Ian after Markota bricks a shot: "Mar_bricka_."

"Hakeem is rollling in bed somewhere."


----------



## NetsNovice

"He led the nation in rebounding" - Mark
"nation? what nation was that" - Ian
"Um I don't know, his living room?" - Mark
(on Frank teaching Krstic how to rebound)


----------



## HB

"Jason Skip 2 My Lou Kidd"


----------



## HB

I actually like the fact that they try and break down the game and plays they run. Very refreshing


----------



## MARCUSWILLIAMSRULES

I never listened to phil collins, i was never in the air.


----------



## JGD

"Come on JKidd, You're better than THAT!!" -Mark Jackson Nets v. Bucks


----------



## Aurelino

NetsNovice said:


> "He led the nation in rebounding" - Mark
> "nation? what nation was that" - Ian
> "Um I don't know, his living room?" - Mark
> (on Frank teaching Krstic how to rebound)


That was funny!


----------



## L

"The Nets have the best ball boys in the league! Look at their hustle! Just look! Incredible! Such hard workers!"

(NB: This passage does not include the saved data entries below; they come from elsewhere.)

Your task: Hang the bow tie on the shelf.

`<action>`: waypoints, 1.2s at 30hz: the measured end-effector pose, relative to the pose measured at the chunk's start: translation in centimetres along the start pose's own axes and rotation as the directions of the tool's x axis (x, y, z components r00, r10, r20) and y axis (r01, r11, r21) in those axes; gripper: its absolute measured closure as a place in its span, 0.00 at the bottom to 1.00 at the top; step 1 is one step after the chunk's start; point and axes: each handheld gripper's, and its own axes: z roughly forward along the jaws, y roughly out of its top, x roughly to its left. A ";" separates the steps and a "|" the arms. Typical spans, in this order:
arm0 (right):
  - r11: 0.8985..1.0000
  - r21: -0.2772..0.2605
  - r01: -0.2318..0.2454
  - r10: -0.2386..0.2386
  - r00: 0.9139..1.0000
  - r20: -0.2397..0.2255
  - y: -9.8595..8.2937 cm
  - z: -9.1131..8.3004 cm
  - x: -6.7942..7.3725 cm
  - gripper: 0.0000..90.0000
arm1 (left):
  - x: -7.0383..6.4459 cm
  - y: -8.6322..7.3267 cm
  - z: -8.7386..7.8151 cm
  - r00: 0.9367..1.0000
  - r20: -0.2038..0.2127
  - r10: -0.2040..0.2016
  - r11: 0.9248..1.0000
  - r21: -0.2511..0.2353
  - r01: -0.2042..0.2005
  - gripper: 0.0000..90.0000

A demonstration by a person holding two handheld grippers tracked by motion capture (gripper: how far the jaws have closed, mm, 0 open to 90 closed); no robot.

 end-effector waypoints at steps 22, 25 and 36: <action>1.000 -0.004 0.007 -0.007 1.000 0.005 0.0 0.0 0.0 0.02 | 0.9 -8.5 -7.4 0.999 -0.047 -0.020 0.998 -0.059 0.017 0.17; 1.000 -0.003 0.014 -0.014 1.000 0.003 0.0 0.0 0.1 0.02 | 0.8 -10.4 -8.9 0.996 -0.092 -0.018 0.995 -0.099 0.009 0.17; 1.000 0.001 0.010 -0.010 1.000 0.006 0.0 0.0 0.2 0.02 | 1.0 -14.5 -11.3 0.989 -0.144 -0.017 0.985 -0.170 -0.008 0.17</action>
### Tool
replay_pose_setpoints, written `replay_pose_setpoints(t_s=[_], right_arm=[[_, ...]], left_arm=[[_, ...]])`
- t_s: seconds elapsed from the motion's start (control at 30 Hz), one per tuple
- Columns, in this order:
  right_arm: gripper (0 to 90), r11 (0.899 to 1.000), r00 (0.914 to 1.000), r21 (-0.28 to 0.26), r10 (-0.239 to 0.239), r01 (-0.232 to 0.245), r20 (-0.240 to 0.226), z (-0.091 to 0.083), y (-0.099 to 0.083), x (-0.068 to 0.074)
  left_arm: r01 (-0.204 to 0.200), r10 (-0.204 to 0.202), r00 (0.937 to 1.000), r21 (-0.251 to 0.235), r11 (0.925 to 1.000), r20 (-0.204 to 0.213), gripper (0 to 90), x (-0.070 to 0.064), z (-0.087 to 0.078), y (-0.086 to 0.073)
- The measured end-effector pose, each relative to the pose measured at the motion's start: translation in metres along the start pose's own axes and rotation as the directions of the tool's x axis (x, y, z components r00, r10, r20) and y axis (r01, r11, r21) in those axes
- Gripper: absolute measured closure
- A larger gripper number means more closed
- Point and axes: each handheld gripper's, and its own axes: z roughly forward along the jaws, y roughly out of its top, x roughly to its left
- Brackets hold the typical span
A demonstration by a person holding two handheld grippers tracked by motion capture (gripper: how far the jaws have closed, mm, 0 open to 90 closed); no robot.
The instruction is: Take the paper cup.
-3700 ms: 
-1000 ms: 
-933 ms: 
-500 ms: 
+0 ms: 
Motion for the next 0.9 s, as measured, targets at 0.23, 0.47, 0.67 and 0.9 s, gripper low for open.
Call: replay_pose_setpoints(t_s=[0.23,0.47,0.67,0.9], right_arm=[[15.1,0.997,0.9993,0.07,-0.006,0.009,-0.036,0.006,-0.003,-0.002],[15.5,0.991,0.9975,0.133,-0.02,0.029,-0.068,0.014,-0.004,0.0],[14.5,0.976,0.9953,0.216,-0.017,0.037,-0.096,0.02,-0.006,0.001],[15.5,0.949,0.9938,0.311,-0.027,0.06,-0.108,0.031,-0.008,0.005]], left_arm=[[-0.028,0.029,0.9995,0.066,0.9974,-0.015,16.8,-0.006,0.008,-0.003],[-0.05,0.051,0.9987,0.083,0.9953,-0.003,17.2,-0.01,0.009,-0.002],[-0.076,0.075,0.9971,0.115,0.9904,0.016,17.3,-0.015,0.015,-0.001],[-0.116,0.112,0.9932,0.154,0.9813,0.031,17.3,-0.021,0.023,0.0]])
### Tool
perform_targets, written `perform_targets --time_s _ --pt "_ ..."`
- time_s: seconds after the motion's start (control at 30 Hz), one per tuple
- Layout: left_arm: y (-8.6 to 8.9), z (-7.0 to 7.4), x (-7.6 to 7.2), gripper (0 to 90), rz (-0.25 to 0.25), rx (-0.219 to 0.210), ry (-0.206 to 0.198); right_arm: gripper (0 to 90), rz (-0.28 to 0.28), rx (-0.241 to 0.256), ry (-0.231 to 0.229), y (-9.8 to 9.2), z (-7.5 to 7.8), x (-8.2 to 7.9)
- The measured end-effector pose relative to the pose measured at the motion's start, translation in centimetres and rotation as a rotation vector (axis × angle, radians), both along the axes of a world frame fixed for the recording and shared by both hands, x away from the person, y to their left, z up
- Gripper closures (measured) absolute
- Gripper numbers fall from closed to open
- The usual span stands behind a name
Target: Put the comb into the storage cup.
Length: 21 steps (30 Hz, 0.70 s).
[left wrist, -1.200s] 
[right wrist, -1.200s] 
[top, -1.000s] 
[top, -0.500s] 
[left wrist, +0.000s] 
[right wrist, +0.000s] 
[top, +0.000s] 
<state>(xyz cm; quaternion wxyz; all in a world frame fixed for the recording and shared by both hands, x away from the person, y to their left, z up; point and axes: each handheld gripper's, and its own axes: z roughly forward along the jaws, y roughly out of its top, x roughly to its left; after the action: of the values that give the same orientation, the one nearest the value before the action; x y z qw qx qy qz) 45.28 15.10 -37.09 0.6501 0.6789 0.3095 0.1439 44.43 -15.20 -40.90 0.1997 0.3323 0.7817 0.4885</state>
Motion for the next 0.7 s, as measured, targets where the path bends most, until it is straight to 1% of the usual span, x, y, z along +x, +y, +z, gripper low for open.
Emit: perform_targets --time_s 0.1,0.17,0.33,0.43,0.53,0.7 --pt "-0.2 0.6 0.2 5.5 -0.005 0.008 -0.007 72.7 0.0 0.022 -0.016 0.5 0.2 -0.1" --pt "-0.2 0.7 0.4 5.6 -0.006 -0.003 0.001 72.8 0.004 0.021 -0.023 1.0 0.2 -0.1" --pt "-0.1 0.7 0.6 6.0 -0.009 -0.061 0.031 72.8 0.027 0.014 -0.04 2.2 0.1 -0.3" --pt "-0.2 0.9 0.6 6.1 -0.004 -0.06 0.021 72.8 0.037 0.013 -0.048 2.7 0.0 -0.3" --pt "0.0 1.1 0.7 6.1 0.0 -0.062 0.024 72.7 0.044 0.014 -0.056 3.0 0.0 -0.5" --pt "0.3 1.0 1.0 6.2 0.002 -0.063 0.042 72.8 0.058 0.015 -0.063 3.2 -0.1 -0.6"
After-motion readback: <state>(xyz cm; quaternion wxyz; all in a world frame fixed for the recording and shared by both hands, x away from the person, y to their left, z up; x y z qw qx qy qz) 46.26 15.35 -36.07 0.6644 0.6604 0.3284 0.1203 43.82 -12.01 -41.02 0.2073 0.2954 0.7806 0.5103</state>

or something along those lines..


----------



## NYBBallMan

I posted this elsewhere in this forum... for the collectors...

How about when Ian asked Mark about Twin idolizing Hakeem and if he, Mark, thought there was any similiarites. Mark said the similiarity was obvious and uttered something about Collin's headband and then corrected himself. "Oh Well, Hakeem wore no headband, sooo there are NO similiarities. And Yes thats my final answer. No need for a life line on that one." 

HAHA


----------



## NetIncome

After the Nachbar dunk over O'Neal:

"Jermaine O'Neal, Welcome to my brand new poster!"


----------



## Aurelino

http://www.basketballboards.net/forum/showthread.php?t=318081


----------



## ghoti

Ian: And there is one of the older ballboys in the league.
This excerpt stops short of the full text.